Una limitazione importante del nostro approccio è che si basa sulla disponibilità di una linea di topi che conferisce un marcatore fluorescente per la migrazione NCC. In assenza di tale risorsa, un anticorpo contro migrating NCC (ad esempio anti-Ret o anti-Sox10) può essere utilizzato per etichettare le cellule che hanno invaso il gel di collagene. Inoltre, dato che l'intestino micro-ambiente è molto più complesso di un semplice gel di collagene, i risultati ottenuti con questo test in vitro potrebbe non riflettere interamente il comportamento di enterico NCC in vivo. Ulteriori esperimenti che coinvolgono live-cell imaging sono raccomandati per valutare questo comportamento. Si osserva inoltre che, oltre al suo ruolo di fattore chemiotattico, GDNF è noto per promuovere la proliferazione di migrazione enterico NCC ^4. La misura dello enterico potenziale migrazione NCC in presenza di GDNF è quindi probabilmente un mix di vera migrazione e proliferazione cellulare, simile ai meccanismi in vivo portano alla NCC colonizzazione dell'intestino. Se una chiara distinzione tra questi due processi è desiderato, l'aggiunta di un inibitore del ciclo cellulare (ad es AZD 5438 ¹⁸⁾ in terreni di coltura può limitare l'analisi a migratio cellan.
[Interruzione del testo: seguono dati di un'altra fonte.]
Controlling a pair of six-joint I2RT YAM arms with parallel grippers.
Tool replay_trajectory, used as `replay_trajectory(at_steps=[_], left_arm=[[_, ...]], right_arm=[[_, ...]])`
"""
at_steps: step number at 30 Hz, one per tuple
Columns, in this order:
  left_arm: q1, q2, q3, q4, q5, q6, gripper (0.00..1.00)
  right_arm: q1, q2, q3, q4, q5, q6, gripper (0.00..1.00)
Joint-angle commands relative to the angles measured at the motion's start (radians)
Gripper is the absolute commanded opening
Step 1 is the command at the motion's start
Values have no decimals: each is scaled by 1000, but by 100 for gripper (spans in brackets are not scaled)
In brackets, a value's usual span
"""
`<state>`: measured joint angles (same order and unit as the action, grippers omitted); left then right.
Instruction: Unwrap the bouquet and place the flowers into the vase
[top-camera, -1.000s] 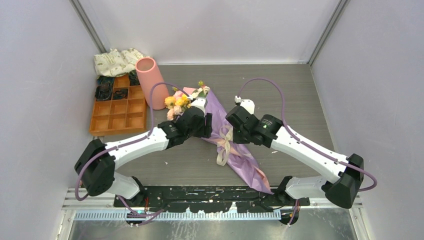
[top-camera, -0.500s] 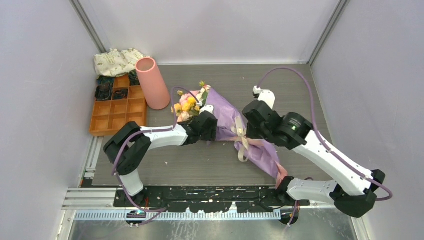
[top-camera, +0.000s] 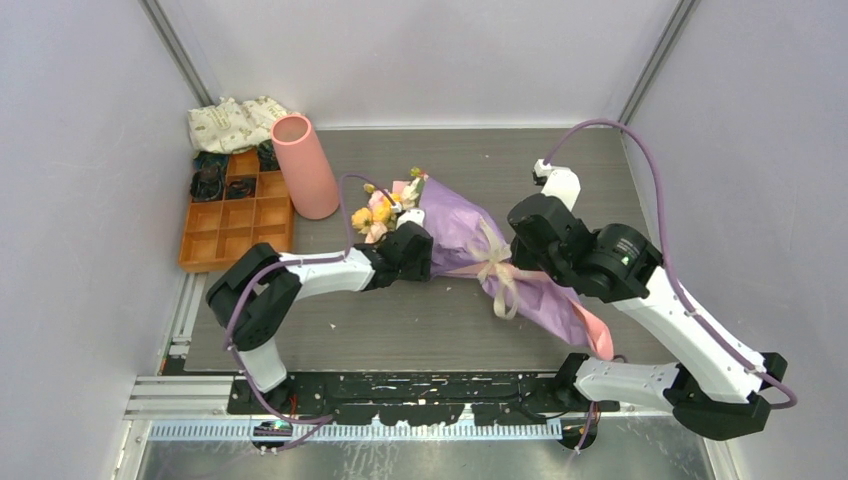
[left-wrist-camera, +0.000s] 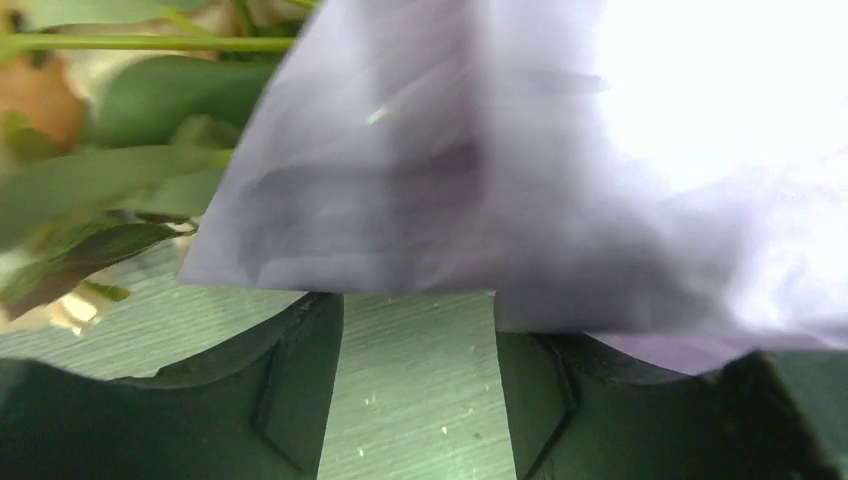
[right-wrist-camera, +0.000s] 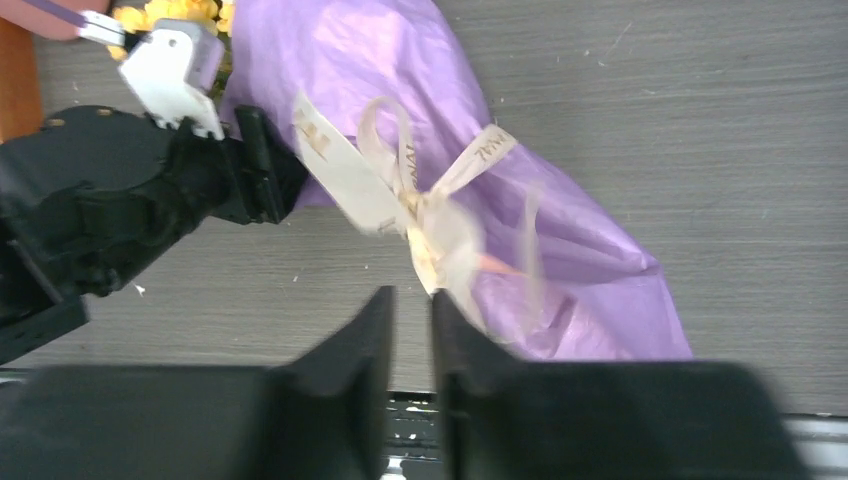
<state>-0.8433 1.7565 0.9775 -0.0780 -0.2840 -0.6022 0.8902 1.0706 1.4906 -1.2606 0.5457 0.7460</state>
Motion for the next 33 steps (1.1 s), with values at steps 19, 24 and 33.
replay_trajectory(at_steps=[19,24,33], left_arm=[[3,-125,184,-31,165,5,59],[4,-16,217,48,198,6,59],[4,107,232,84,239,-28,58]], right_arm=[[-113,180,-405,230,-70,80,50],[-227,185,-479,331,-153,28,48],[-352,239,-499,426,-222,-43,48]])
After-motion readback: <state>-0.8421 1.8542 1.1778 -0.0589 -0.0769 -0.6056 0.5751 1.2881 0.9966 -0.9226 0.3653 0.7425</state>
Questa tecnica può essere espansa a testare vari altri ligandi extracellulari e inibitori di vie di segnalazione specifici, e qualsiasi combinazione di questi. Altri tessuti possono potenzialmente essere sezionati e sezionati, permettendo lo studio della migrazione NCC in molte strutture embrionali. Combinato con nuovi e / o non caratterizzate ceppi mutanti di topo con possibili difetti di sviluppo NCC, la nostra tecnica può essere applicata per lo screening rapido per carenze nel comportamento di migrazione in risposta ad eventi di segnalazione specifici.

Materials

Name	Company	Catalog Number	Comments
DMEM powder	Wisent	219-010-XK
NaHCO3	Bioshop	SOB999	Biotechnology grade
Steriflip vacuum filtration system (0.22 micron)	EMD Millipore	SCGP00525
Penicilin-Streptomycin solution, 100x	Wisent	450-201-EL
Fetal bovine serum	Wisent	095-150	High quality grade
Collagen I	BD biosciences	354236
NaOH	Bioshop	SHY700	Diluted from 10 N stock then sterile-filtered
GDNF	Cedarlane	CLCYT305
Falcon 24-well Plate	BD biosciences	353047
Dissecting scissors	Fisher Scientific	089515
Glass Petri dish	VWR	89000-306
PBS	Sigma	P5493	Cell culture grade
Dissecting microscope	Leica	M125
Dumont #5 Forceps	Fine Science Tools	11251-20
Agarose	Bioshop	AGA001	Biotechnology grade
Surgical blade	Feather	21
All Purpose Instant Krazy Glue Pen	Krazy Glue	KG824
HM 650V Vibrating-Blade Microtome	Thermo Scientific	920110
Paraformaldehyde	Sigma-Aldrich	P6148
DAPI	Sigma-Aldrich	D9564
Table of specific reagents and equipment.